Sub-prime auto loans
A subprime auto loan is a loan made to someone with limited or poor credit history, or low income, so that they can buy a vehicle. Because the borrower’s credit history or income might be seen as a bigger risk that the loan will not be paid back, a subprime auto loan will have a much higher interest rate (and usually higher fees and longer payment terms) than a regular auto loan.
Lenders and vehicle dealerships might not call their loans “subprime loans”. Usually, an easy way to identify a subprime auto loan is if it is being offered specifically to people with poor credit, no credit, or low incomes. A low interest rate might be advertised, but that does not mean that everyone will qualify for such a rate.
Subprime auto loans are expensive and risky. Most vehicles will decrease in value after they are bought; meaning that the amount of the loan is more than the vehicle is worth. If you don’t pay back an auto loan, the lender might repossess your vehicle – this could mean losing your transportation to work and other places, and losing the value of your vehicle.

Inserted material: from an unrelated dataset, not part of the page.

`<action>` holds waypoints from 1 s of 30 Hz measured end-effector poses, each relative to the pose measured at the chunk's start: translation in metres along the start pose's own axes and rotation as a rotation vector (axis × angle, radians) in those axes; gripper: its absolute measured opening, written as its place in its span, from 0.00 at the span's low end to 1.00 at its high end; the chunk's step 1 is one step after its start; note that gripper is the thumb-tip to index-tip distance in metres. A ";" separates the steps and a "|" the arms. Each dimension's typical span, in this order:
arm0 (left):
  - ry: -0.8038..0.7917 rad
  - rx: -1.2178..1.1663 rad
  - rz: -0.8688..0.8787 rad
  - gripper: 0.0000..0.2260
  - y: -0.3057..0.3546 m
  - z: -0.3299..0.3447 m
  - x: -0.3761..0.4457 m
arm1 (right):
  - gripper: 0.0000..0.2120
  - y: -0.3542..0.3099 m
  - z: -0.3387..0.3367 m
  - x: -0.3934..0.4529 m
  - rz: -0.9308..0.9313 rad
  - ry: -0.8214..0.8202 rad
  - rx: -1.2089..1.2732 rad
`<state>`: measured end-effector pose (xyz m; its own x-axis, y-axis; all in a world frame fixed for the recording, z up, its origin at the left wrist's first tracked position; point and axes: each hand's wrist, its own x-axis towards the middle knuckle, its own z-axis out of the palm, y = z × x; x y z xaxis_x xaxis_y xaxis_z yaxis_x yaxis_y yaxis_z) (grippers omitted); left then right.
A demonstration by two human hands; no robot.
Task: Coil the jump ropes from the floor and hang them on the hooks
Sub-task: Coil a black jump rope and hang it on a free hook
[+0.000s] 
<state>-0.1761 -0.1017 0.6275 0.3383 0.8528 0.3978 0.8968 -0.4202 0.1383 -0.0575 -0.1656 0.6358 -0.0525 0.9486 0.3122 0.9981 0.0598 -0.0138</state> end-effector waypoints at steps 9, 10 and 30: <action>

If you decide to get a subprime auto loan, read the loan agreement very carefully before signing it. The salesperson or lender might tell you that the interest rate could be reduced in the future. That does not mean, though, that it will be reduced. Make sure all the loan terms, including any future interest rate reductions, are in writing before you sign the agreement.
Who can I talk to if I have concerns about a subprime auto loan provider or a subprime auto loan?
Although subprime auto loan providers do not need to be licensed in British Columbia, they must still operate in a fair way and in accordance with B.C.’s consumer protection laws.